Saker: Jimmy's got the skills
England bowling coach David Saker has hailed James Anderson as the "most skilful bowler in the world" and believes the seamer's determination to keep improving is key to his success.
Anderson became the fourth Englishman to reach the landmark of 300 Test wickets when returning 7-70 in the 170-run victory over New Zealand at Lord's.
While the 30-year-old's performances alone are worthy of high praise, Saker is perhaps more impressed with the attitude of his attack-leader.
"I have never met a guy as good as him who wants to keep getting better. That is one of the reasons why he is as good as he is," Saker explained.
"Jimmy to me keeps getting better. He is the one player I have coached who is never satisfied with what he has got.
"For him it would be easy to be satisfied; he has got a lot of skills and weapons. But he keeps working on different things at training.
"Hopefully he can take 400 wickets and be England's greatest wicket-taker. That would be a great feat for him."
Midway through last week's Lord's Test, New Zealand batsman Ross Taylor described Anderson as a cross between South Africa duo Dale Steyn and Vernon Philander.
Steyn currently holds top spot in the International Cricket Council bowling rankings, yet Saker would not swap Anderson for any other paceman.

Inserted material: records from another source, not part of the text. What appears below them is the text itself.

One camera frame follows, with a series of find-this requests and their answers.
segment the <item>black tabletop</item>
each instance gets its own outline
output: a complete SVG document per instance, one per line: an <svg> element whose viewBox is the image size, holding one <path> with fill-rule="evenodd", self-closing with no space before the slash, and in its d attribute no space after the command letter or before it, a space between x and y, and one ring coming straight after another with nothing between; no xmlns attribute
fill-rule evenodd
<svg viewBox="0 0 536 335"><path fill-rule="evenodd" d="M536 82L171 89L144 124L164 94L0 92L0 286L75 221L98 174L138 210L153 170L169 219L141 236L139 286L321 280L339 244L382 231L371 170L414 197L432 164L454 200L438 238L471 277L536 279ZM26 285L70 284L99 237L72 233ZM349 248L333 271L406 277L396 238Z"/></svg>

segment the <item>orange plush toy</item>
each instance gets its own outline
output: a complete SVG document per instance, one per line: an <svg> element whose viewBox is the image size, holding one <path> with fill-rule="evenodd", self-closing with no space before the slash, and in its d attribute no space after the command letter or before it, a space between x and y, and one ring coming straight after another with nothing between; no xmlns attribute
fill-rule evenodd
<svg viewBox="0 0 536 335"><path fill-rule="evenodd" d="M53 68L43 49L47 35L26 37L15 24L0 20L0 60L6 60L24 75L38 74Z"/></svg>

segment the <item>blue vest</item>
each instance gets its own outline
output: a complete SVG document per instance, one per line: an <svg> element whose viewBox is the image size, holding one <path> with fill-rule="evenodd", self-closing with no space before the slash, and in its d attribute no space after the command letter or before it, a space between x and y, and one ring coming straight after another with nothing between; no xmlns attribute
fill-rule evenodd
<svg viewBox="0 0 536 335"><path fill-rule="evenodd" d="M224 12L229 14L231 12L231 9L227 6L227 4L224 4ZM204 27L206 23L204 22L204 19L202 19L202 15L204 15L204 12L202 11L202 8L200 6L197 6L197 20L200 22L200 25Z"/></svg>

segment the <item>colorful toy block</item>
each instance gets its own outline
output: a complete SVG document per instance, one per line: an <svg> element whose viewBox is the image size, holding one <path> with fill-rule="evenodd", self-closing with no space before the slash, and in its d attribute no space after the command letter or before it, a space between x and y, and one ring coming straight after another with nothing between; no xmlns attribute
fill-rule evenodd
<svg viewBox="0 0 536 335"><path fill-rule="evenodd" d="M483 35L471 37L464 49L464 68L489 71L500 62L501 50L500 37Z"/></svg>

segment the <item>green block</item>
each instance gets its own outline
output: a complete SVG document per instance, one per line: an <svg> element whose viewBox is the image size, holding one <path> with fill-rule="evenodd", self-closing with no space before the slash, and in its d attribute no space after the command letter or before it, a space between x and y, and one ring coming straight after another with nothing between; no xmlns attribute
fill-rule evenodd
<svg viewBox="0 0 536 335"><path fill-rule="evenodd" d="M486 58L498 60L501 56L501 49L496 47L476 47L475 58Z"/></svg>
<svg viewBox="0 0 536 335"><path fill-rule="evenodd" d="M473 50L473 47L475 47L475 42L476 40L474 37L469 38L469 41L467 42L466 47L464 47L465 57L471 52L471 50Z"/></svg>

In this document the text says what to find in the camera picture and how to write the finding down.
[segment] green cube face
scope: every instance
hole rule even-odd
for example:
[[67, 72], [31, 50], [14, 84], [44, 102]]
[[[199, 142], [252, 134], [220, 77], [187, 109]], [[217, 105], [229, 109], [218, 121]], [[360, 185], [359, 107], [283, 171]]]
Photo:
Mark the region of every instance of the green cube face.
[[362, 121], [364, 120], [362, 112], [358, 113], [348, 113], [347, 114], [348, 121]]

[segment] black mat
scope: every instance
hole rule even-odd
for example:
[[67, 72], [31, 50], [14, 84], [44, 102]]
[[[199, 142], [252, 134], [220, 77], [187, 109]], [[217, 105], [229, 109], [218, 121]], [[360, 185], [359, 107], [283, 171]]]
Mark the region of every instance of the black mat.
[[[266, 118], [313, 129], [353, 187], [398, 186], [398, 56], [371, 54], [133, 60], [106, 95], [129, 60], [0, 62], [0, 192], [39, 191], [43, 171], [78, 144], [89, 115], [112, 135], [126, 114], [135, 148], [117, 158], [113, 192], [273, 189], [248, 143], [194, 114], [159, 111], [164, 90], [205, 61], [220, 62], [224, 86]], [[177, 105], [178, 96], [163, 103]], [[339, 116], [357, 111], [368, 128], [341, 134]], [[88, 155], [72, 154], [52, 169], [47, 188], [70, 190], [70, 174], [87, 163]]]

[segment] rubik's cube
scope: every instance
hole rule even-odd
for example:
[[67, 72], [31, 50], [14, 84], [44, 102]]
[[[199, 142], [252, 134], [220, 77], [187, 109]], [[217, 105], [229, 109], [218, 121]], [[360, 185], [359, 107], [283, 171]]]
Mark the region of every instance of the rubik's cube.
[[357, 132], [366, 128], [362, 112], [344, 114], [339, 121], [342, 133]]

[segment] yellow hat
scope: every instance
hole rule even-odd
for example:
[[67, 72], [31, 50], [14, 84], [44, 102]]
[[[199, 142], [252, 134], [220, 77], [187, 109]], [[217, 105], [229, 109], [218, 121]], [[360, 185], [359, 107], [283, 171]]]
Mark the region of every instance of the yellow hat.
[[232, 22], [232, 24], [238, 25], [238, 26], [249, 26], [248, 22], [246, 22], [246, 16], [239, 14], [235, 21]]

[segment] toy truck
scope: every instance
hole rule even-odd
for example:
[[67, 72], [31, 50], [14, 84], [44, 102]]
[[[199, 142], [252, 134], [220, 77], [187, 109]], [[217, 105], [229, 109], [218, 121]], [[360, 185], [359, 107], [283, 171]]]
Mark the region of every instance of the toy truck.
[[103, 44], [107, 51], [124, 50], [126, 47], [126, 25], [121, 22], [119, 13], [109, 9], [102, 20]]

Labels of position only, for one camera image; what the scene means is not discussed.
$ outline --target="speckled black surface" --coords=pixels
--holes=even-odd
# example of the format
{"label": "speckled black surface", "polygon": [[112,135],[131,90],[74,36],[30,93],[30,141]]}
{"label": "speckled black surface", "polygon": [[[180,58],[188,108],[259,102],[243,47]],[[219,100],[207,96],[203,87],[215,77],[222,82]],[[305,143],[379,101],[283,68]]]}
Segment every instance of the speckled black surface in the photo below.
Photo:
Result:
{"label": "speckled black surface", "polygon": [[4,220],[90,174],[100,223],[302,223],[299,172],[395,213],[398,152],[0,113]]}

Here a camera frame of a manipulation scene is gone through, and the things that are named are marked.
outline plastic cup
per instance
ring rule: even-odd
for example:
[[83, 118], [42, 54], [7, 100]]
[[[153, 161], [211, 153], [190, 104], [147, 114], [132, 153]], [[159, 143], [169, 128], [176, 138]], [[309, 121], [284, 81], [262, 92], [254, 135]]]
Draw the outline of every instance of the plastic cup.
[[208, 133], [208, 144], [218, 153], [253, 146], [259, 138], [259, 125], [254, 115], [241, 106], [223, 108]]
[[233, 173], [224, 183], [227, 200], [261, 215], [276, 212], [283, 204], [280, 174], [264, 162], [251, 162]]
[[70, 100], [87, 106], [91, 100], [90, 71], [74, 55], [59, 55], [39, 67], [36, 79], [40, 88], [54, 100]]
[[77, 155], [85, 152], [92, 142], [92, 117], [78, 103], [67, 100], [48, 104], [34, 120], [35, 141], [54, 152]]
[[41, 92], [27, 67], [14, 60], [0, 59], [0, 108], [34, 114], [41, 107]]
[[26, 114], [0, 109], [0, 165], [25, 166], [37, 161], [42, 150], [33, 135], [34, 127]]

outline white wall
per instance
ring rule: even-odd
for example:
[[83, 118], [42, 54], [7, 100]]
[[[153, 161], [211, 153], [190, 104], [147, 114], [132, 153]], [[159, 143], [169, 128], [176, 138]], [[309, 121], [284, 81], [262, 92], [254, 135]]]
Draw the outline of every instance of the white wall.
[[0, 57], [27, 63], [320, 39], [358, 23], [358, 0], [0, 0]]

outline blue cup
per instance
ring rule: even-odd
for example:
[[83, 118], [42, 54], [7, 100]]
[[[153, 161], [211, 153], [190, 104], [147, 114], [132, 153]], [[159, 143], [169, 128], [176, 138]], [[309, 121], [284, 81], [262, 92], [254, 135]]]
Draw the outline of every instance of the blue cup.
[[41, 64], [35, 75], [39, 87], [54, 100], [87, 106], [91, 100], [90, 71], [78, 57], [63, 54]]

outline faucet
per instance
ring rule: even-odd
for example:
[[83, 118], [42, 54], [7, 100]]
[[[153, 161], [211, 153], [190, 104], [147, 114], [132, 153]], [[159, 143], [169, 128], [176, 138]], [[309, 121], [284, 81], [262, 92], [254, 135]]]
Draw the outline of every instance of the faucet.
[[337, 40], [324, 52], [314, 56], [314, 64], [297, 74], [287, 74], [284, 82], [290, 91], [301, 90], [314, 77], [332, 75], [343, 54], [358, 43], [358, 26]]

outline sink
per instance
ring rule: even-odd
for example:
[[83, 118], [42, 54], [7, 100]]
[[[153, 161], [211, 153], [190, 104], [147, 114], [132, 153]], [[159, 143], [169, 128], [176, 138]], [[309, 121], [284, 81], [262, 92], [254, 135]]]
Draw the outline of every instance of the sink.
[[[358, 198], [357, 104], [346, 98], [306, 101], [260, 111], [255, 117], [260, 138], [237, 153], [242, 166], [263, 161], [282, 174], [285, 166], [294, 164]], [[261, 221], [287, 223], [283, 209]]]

"To me, he (Anderson) is the most skilful bowler in the world," added the Australian.
"I know Dale Steyn is an outstanding bowler, but when you watch Jimmy and the way he went about things (at Lord's) - he has got more skills than Dale Steyn in his locker.
"Obviously Steyn is a little bit quicker, but when you watch Jimmy deliver those skills it is just mind-blowing.
"I would love to be in a position where Matty Prior is to watch it really closely first-hand. I get an opportunity to catch him at training and it is exciting just to watch him do that.
"When he gets things right there is no more skilful bowler in the world. He is a class bowler."
Saker is also pleased with the progress of Stuart Broad, who lit up proceedings at the home of cricket yesterday with a match-winning performance of rare potency.
The Nottinghamshire quick claimed five wickets in a remarkable hour prior to lunch as New Zealand crumbled to 29 for six, and then added two more scalps in the afternoon for a career-best return of 7-44.
Broad has previous form for producing magical spells - as Australia and India among others can testify - yet Saker is confident England are starting to see the Nottinghamshire quick at his best on a more frequent basis.
"We always want players to be consistent. It is the one thing that stands out from the greats to the very good," said Saker.
"Stuart has still got things to learn about bowling, but in my book he is getting better every time."
Saker feels Broad's recent struggles in India, which saw him dropped due to a combination of injuries and loss of form, may have proved to be a blessing in disguise.
"He has come back bigger and better from some down times in India. Those things happen," he added.
"All bowlers have gone through times when it’s tough. It happens to batters and all sportsmen.
"It’s how they come back and over the last month he has worked hard on his game and got some good rewards for it.
"He has got a few big assets – he’s tall, he’s quite fast and he can move the ball. When he gets everything right there are not many better in the world.
"He has days where he just tears teams apart. You can talk about that spell (prior to lunch at Lord's) for a long time and it was as good a spell as you will see anywhere."